## What is required
Below are some entries. Repeat exactly the lines from the one with "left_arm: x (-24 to" through the one with "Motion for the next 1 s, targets", and only those.

::::

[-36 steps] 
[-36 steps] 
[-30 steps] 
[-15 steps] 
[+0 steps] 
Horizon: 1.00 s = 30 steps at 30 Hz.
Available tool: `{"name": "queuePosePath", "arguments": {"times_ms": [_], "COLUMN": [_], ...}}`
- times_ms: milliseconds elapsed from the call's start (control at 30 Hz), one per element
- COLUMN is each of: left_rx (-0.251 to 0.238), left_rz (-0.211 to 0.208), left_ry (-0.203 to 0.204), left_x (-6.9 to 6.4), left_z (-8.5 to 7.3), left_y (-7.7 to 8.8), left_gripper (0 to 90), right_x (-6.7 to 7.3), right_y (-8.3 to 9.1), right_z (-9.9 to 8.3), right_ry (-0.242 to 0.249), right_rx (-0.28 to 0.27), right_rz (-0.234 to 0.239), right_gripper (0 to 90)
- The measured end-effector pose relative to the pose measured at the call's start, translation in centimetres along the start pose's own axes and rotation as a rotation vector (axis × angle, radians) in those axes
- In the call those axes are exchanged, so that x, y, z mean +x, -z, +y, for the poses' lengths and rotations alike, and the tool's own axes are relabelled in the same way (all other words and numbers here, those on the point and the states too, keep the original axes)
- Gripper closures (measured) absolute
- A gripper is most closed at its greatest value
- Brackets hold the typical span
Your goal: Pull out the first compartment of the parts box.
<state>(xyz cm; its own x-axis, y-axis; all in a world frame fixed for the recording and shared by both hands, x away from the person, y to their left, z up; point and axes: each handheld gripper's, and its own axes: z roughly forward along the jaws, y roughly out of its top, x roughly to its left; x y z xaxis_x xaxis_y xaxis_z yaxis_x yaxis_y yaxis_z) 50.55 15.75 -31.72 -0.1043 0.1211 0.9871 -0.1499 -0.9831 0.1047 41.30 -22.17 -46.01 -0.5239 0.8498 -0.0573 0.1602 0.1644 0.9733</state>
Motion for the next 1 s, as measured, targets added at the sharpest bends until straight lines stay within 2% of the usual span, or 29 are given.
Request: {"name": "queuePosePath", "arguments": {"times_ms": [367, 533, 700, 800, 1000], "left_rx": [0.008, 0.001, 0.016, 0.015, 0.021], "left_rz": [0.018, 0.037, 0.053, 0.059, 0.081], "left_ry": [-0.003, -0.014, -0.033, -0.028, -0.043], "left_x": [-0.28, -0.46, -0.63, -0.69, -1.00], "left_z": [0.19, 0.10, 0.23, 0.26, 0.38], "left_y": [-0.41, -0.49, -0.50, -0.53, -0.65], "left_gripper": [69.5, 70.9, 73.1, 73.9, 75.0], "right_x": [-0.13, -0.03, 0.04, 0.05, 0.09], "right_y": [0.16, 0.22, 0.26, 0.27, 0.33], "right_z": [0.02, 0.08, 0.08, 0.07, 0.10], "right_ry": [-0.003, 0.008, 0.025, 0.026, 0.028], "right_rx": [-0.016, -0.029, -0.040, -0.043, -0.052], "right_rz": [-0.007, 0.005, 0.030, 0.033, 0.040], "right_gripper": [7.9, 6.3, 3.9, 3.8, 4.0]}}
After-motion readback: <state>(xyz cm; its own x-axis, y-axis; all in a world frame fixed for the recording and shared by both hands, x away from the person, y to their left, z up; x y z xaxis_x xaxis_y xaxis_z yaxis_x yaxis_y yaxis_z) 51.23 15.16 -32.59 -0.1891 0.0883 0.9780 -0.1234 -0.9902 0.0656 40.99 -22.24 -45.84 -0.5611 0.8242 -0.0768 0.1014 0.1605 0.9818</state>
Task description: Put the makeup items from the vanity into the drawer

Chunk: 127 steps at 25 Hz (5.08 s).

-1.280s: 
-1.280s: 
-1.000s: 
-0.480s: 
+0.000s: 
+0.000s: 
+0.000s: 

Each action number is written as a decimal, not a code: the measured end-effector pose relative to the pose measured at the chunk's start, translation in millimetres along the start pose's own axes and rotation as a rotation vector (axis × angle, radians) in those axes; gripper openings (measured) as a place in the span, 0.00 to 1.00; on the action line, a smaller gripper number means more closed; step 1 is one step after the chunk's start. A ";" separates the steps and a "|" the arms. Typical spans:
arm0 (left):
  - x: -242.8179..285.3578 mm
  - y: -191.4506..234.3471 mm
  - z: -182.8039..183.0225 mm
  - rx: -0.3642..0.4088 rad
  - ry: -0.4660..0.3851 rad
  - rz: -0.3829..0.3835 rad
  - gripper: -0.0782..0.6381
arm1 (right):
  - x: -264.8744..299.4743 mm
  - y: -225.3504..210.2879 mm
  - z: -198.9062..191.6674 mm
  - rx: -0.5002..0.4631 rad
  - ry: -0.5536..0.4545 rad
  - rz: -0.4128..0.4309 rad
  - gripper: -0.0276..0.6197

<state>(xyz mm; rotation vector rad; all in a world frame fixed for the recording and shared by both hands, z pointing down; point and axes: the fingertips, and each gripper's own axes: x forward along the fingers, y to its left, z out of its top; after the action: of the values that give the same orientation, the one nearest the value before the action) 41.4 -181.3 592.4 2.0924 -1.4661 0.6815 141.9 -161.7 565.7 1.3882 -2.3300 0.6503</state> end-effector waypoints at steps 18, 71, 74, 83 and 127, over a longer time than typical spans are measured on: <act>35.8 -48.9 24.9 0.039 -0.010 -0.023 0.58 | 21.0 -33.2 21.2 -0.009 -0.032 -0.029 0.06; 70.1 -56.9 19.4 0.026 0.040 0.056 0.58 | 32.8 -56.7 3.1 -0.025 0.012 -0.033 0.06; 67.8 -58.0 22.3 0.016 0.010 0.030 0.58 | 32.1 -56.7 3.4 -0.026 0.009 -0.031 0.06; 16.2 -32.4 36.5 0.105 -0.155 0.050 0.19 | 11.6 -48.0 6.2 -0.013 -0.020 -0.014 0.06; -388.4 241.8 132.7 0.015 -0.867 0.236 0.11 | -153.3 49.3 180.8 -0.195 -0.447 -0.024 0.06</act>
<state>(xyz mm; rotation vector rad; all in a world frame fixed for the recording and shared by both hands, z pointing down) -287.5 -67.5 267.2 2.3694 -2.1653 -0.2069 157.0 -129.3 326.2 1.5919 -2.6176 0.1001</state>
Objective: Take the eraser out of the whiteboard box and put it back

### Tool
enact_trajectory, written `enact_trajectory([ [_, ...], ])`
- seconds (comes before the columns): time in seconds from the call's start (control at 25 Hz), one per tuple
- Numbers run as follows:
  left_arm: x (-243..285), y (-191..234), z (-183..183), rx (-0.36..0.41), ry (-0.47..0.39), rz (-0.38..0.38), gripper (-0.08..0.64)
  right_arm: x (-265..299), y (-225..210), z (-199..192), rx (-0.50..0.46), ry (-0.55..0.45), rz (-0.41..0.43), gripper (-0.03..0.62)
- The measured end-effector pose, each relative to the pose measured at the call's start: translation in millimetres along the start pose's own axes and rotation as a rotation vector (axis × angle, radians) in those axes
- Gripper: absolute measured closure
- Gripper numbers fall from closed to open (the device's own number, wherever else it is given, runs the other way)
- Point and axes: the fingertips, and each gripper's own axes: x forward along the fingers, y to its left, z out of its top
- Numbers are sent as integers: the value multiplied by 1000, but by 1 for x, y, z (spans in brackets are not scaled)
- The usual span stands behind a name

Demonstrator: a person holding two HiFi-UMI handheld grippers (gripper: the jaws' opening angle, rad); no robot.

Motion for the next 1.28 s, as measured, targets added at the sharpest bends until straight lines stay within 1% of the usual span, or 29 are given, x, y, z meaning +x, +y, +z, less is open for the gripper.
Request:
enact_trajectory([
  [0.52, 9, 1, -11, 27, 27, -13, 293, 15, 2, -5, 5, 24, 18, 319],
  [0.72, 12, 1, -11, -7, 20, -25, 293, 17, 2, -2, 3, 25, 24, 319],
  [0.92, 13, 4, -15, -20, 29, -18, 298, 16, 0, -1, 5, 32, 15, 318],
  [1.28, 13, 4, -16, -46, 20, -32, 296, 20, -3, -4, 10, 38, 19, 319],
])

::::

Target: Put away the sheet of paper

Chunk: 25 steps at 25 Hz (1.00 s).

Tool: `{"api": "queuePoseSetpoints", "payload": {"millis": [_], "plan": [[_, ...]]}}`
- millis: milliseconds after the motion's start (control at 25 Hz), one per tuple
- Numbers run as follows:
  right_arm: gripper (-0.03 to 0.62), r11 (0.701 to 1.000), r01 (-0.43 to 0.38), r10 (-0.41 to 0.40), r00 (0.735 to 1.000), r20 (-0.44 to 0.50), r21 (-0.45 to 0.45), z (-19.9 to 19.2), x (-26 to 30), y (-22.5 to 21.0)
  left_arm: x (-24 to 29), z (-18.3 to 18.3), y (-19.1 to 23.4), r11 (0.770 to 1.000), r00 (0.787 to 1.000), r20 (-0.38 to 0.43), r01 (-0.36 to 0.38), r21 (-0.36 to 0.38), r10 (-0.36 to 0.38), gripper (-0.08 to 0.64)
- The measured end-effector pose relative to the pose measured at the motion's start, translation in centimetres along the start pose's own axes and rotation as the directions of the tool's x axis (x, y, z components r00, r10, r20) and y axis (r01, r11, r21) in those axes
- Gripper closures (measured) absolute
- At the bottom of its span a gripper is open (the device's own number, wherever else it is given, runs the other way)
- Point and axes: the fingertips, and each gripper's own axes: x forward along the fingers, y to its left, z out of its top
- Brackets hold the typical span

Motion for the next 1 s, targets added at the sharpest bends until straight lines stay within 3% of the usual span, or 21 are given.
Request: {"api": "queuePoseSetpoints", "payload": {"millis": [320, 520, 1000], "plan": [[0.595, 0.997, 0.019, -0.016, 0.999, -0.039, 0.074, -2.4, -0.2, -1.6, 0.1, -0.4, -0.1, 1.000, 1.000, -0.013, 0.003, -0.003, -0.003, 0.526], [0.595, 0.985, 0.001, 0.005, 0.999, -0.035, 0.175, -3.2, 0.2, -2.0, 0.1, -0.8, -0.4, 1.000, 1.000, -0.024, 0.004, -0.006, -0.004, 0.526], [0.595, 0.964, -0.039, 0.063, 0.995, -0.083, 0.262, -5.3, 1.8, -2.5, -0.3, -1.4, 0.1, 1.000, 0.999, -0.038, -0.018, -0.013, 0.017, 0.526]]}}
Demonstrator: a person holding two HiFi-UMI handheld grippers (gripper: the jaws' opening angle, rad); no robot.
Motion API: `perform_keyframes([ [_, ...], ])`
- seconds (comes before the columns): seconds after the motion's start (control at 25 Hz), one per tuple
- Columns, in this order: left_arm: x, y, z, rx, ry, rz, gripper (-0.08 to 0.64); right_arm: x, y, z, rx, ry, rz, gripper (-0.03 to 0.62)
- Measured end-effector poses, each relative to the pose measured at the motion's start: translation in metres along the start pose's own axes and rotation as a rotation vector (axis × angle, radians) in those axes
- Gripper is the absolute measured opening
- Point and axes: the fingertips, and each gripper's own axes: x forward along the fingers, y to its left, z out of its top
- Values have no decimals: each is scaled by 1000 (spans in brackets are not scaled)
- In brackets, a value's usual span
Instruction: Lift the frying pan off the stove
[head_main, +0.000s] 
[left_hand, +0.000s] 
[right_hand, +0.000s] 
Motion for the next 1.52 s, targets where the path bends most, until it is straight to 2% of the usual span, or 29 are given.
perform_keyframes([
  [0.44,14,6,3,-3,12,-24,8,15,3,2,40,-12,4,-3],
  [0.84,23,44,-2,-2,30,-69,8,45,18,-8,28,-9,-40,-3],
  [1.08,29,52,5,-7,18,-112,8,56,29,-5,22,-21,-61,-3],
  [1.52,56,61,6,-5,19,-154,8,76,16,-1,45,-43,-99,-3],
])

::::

## Response below
  left_arm: x (-24 to 29), z (-18.3 to 18.3), y (-19.1 to 23.4), r11 (0.770 to 1.000), r00 (0.787 to 1.000), r20 (-0.38 to 0.43), r01 (-0.36 to 0.38), r21 (-0.36 to 0.38), r10 (-0.36 to 0.38), gripper (-0.08 to 0.64)
- The measured end-effector pose relative to the pose measured at the motion's start, translation in centimetres along the start pose's own axes and rotation as the directions of the tool's x axis (x, y, z components r00, r10, r20) and y axis (r01, r11, r21) in those axes
- Gripper closures (measured) absolute
- At the bottom of its span a gripper is open (the device's own number, wherever else it is given, runs the other way)
- Point and axes: the fingertips, and each gripper's own axes: x forward along the fingers, y to its left, z out of its top
- Brackets hold the typical span

Motion for the next 1 s, targets added at the sharpest bends until straight lines stay within 3% of the usual span, or 21 are given.

That is the complete output.